Your instances will simply need whatever port that's being checked (port 80/8080/etc.) since it's traffic coming from the outside. However it doesn't need anything for allowing traffic outbound to the ALB ephemeral ports since those are initiated from inside the instance as well as being attached to the incoming port allowed traffic.
Edit:
After a lot of working around with an EC2 instance to try and explain this I found a few faults in the original explanation. I'll leave the original explanation here as I think it's important to know mistakes happen.
At any rate, let's go for the more in depth answer here.
NACL (Network Access Control Lists)
These are stateless firewalls. Basically it has no idea that the outgoing ephemeral port traffic is related to the incoming HTTP traffic. It's also a priority type system. Basically you number your rules in the order you want them to be evaluated by, lowest to highest. The moment it hits a rule that matches the traffic it applies it. You can also explicitly deny traffic.

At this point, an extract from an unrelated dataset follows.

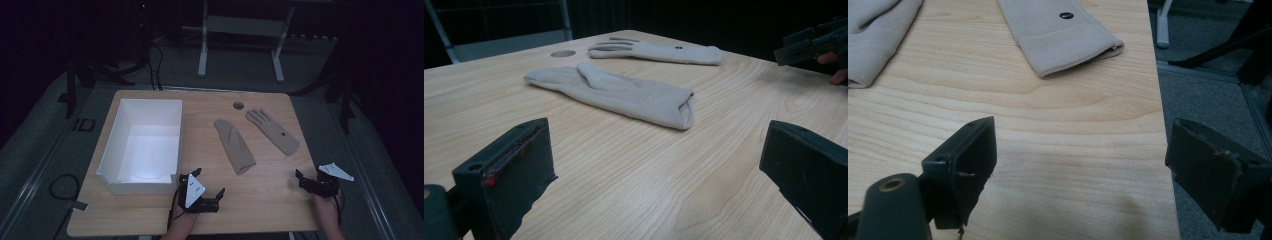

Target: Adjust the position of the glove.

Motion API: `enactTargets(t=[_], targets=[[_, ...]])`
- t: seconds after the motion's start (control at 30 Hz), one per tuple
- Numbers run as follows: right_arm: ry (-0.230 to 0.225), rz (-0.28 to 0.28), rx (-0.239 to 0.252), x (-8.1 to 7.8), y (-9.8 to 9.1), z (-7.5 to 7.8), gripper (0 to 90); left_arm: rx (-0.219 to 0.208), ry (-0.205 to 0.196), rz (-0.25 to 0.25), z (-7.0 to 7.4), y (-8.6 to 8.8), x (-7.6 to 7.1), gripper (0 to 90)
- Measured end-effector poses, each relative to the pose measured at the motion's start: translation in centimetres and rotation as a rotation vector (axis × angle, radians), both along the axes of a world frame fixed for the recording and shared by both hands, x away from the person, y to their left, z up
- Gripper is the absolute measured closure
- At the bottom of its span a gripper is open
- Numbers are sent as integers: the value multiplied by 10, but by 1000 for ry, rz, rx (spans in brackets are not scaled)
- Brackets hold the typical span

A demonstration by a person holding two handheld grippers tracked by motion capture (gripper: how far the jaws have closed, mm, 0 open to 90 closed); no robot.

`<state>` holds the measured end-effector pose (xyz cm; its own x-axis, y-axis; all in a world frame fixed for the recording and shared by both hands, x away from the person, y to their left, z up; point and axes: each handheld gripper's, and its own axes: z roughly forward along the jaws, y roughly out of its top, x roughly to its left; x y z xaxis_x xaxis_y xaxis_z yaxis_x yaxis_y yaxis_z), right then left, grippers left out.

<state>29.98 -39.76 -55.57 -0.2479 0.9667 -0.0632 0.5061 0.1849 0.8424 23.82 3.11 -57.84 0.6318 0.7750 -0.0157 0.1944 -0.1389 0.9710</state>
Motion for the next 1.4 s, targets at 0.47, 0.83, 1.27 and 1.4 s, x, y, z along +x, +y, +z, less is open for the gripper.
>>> enactTargets(t=[0.47, 0.83, 1.27, 1.4], targets=[[84, -4, -12, 1, 1, 7, 124, 3, 11, 5, 0, 0, 1, 12], [70, 10, 68, 14, 11, 45, 118, 34, -13, 6, 0, -3, -2, 11], [-24, 122, 55, 34, 40, 95, 196, 38, -20, 4, 0, -4, -3, 11], [-46, 168, 55, 39, 56, 102, 197, 24, -14, 2, 0, -2, -2, 11]])
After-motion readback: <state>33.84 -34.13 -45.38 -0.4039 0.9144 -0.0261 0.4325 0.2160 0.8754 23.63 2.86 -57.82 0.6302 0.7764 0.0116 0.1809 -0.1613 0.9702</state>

The main disadvantage here is that NACL only allows 20 rules each way (for a total of 40 rules) whereas security groups allow you 50 rules each way (for a total of 100 rules). That said, if you start to run out of security group rules for whatever reason it's always possible to take common traffic rules and apply them to the NACL. NACLs would also be something to consider in high compliance environments where you absolutely must block certain traffic as explicit DENY rules are possible versus Security Groups which are exclusively permissive rules.
Security Groups
Security groups, unlike NACL can only have permissive effect rules. DENY is simply the lack of a permissive role. However, under certain circumstances explained below security groups will track traffic and automatically add a rule for permitting traffic in the other direction.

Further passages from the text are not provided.